Moreover, it appears that attackers of the future will continue to use the same methods and patterns, but at an exponentially faster pace through the help of artificial intelligence.

They will be able to work at high speed in attacking information systems and exploit the information brought back from vulnerability scanners and network scanners. Humans simply cannot do this – at least not at this rate. It is machines that will be running these attacks.

As a result, defenders will also have to rely on machine learning to counter and prevent these attacks. This is where analytics comes in.

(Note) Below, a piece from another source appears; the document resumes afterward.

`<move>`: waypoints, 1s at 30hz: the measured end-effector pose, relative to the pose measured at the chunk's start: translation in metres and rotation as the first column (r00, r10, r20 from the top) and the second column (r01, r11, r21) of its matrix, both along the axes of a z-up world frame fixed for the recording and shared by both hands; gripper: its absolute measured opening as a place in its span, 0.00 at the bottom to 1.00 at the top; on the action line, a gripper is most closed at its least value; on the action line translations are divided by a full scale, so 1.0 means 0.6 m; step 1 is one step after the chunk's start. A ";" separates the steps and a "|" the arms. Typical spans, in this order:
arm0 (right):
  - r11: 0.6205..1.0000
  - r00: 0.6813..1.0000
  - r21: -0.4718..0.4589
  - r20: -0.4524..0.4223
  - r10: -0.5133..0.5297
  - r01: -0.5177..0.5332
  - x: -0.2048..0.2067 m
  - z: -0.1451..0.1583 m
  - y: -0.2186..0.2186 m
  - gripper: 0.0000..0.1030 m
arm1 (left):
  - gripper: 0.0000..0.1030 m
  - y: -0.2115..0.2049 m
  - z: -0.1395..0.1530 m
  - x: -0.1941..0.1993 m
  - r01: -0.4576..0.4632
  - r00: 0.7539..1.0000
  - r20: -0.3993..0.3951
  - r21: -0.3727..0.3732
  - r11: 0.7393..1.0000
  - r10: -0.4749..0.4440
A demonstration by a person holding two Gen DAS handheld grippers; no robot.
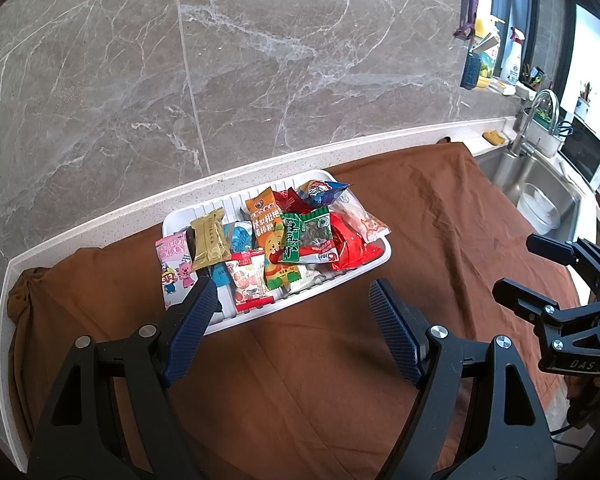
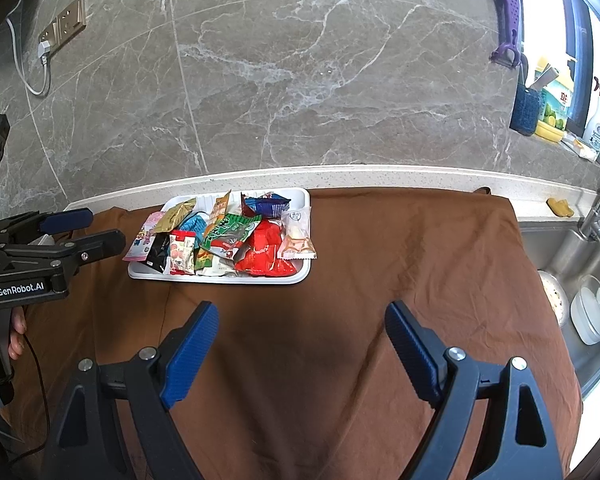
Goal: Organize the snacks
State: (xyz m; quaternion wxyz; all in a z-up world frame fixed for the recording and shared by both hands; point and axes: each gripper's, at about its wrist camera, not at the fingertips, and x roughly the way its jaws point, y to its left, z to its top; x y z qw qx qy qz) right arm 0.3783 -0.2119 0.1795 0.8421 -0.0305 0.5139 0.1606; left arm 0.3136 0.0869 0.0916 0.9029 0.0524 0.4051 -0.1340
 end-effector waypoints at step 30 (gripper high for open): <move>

Soon we will see AI analytics integrated into everything – for example, endpoint solutions. Over the next five years, we will see the SIEM software going more into providing more of an AI analytics component versus a rule set and basic machine learning.

The challenge for us CISOs is how to elevate this conversation to business leaders and show them that these are business risks rather than just cybersecurity problems. This is best done through showing evidence of how cybersecurity breaches have affected other organizations and what could have been done to prevent these.

From a training perspective, cybersecurity professionals should focus on educating the user population about phishing attacks, and on conducting testing that is in no way punitive.

Elevating, teaching and testing – these three are components of a strong cybersecurity program.